INSTRUCTIONS TO FOLLOW:
Take the records below and set down exactly the lines from the one with "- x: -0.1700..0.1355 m" to the one with "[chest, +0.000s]", ends included; do not copy the pictures.

====== DATA FOR REVIEW

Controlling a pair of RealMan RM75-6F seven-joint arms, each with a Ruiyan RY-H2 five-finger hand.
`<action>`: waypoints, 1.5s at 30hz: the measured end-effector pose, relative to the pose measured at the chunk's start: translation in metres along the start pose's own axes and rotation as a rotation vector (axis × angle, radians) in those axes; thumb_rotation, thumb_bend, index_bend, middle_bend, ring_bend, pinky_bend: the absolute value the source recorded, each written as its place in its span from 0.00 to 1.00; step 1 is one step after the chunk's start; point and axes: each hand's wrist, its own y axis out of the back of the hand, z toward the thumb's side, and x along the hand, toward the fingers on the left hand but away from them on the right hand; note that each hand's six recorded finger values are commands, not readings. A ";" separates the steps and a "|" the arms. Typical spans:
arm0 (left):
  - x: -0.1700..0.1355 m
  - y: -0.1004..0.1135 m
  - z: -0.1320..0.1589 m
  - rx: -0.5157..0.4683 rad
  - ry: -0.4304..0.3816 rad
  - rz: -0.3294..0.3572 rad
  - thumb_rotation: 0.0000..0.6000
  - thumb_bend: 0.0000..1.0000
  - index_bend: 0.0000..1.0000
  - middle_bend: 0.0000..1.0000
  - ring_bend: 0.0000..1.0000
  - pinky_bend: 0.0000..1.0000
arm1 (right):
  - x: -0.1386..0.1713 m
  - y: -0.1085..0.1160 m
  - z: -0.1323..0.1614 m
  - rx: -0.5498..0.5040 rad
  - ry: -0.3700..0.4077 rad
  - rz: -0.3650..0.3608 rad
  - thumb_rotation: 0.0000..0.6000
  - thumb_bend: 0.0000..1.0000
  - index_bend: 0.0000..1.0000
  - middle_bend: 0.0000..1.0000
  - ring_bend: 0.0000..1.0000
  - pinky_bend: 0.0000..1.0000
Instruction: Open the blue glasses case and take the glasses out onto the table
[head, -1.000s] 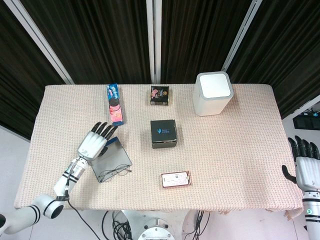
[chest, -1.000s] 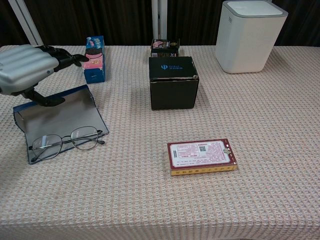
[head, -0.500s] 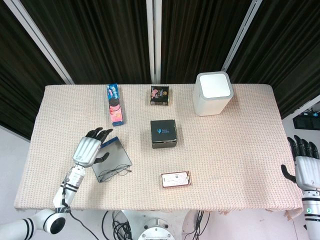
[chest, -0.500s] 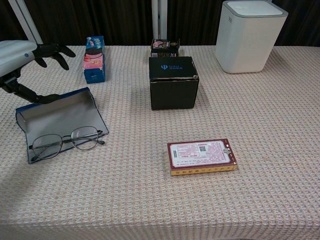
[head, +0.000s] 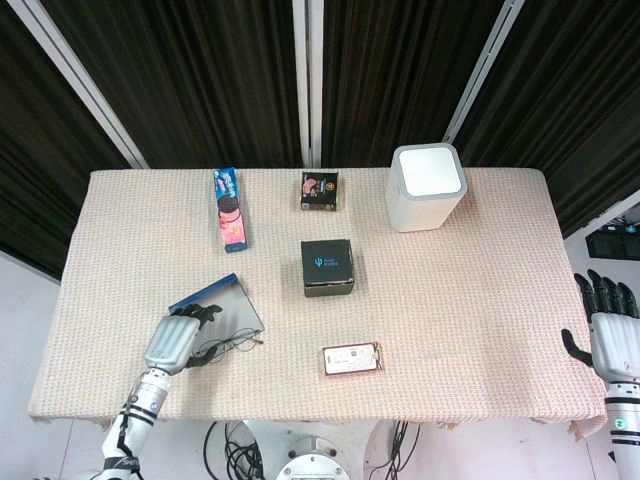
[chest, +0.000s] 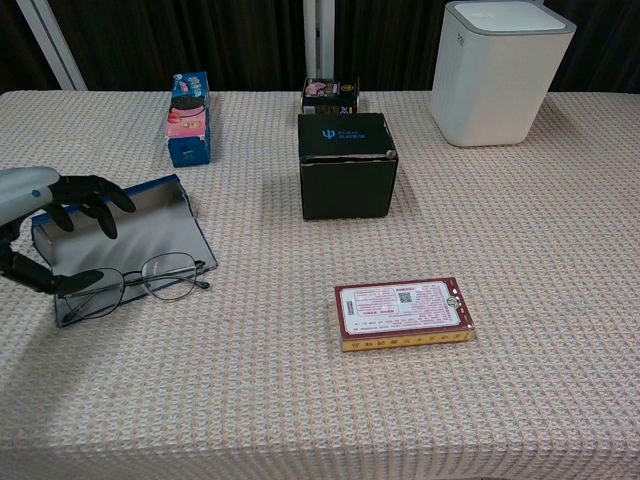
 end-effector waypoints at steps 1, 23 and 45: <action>0.001 -0.002 0.001 -0.003 -0.001 -0.002 1.00 0.30 0.23 0.32 0.21 0.29 | 0.000 0.001 0.000 -0.001 0.001 -0.002 1.00 0.29 0.00 0.00 0.00 0.00; 0.009 -0.029 0.020 -0.028 -0.021 -0.051 1.00 0.31 0.23 0.37 0.25 0.28 | 0.000 -0.004 -0.006 0.002 -0.015 0.014 1.00 0.29 0.00 0.00 0.00 0.00; 0.009 -0.039 0.028 0.033 -0.134 -0.008 1.00 0.34 0.44 0.76 0.56 0.43 | 0.000 -0.003 -0.007 0.005 -0.018 0.013 1.00 0.29 0.00 0.00 0.00 0.00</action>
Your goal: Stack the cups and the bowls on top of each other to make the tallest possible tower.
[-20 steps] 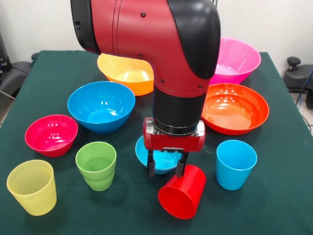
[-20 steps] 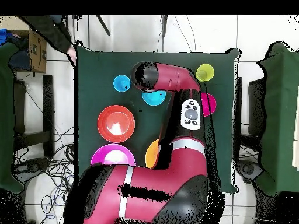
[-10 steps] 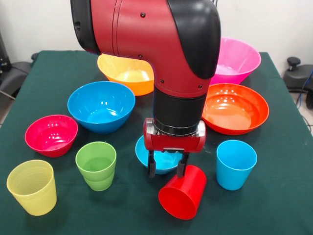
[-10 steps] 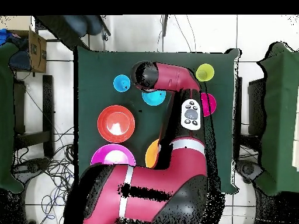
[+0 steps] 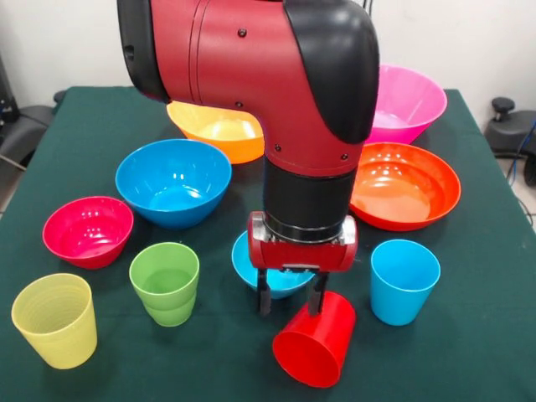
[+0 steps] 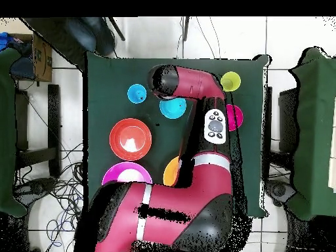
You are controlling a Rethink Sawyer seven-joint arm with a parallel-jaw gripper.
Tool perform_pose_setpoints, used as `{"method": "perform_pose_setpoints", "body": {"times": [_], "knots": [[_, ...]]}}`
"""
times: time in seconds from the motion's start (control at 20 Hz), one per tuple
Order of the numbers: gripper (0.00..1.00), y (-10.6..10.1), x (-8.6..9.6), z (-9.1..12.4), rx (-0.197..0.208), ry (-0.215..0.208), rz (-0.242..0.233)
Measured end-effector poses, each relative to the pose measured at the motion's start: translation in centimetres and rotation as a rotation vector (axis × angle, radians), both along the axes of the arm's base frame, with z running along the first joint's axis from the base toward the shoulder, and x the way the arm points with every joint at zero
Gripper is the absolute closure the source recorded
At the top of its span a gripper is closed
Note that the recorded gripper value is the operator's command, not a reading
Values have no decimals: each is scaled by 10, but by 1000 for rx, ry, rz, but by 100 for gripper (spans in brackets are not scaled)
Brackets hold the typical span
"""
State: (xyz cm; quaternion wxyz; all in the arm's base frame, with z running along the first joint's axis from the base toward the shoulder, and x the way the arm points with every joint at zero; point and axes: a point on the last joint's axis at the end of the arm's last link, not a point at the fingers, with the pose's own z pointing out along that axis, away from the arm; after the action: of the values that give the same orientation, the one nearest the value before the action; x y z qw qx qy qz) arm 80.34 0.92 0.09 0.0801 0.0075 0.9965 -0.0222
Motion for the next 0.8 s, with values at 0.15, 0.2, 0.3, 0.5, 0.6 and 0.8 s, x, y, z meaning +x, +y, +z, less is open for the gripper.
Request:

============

RESULT BELOW:
  - x: -0.1700..0.1355 m
  - y: -0.1004..0.1135 m
  - z: -0.1320..0.1589 m
  - rx: -0.5157..0.4683 rad
  - ry: -0.4304..0.3816 rad
  - rz: -0.3294..0.3572 rad
  - thumb_rotation: 0.0000..0.6000
  - thumb_bend: 0.0000..1.0000
  - index_bend: 0.0000..1.0000
  - middle_bend: 0.0000..1.0000
  - ring_bend: 0.0000..1.0000
  - pinky_bend: 0.0000..1.0000
arm1 (right):
  - x: -0.1386..0.1713 m
  - y: -0.1085..0.1160 m
  - z: -0.1323..0.1614 m
  - rx: -0.5498..0.5040 rad
  - ry: -0.3700..0.4077 rad
  - rz: -0.3650..0.3608 rad
  - thumb_rotation: 0.0000..0.6000
  - thumb_bend: 0.0000..1.0000
  - index_bend: 0.0000..1.0000
  - middle_bend: 0.0000..1.0000
  - ring_bend: 0.0000..1.0000
  - pinky_bend: 0.0000..1.0000
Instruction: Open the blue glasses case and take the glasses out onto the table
[head, -1.000s] 
[chest, -1.000s] 
[head, -0.500s] 
[chest, -0.500s] 
[head, +0.000s] 
[chest, +0.000s] 

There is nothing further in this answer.